(Source data)

----

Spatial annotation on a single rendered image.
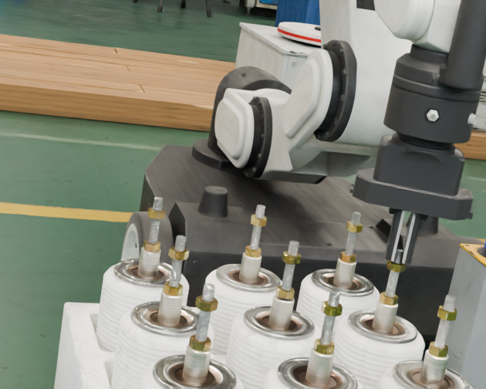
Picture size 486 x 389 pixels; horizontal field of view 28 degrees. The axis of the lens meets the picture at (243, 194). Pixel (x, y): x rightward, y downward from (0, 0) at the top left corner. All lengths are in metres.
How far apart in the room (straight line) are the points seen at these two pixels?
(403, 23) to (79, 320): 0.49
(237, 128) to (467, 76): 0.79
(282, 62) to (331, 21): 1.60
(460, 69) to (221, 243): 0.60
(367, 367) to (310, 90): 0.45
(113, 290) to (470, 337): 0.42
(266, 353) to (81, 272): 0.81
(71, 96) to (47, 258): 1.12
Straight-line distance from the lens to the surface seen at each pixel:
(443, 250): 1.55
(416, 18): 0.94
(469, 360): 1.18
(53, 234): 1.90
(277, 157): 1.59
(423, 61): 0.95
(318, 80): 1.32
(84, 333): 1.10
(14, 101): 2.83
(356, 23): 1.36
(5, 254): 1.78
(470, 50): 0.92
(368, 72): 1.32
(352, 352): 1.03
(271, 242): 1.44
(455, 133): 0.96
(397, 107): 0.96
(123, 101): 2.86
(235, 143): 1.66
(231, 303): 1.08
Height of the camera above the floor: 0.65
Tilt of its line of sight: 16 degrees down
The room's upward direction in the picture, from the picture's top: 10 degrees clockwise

----

> Exercise: Give exactly the lines from the one with "Tilt of its line of sight: 16 degrees down" to the end of the entries, nothing before them.

> Answer box:
Tilt of its line of sight: 16 degrees down
The room's upward direction in the picture, from the picture's top: 10 degrees clockwise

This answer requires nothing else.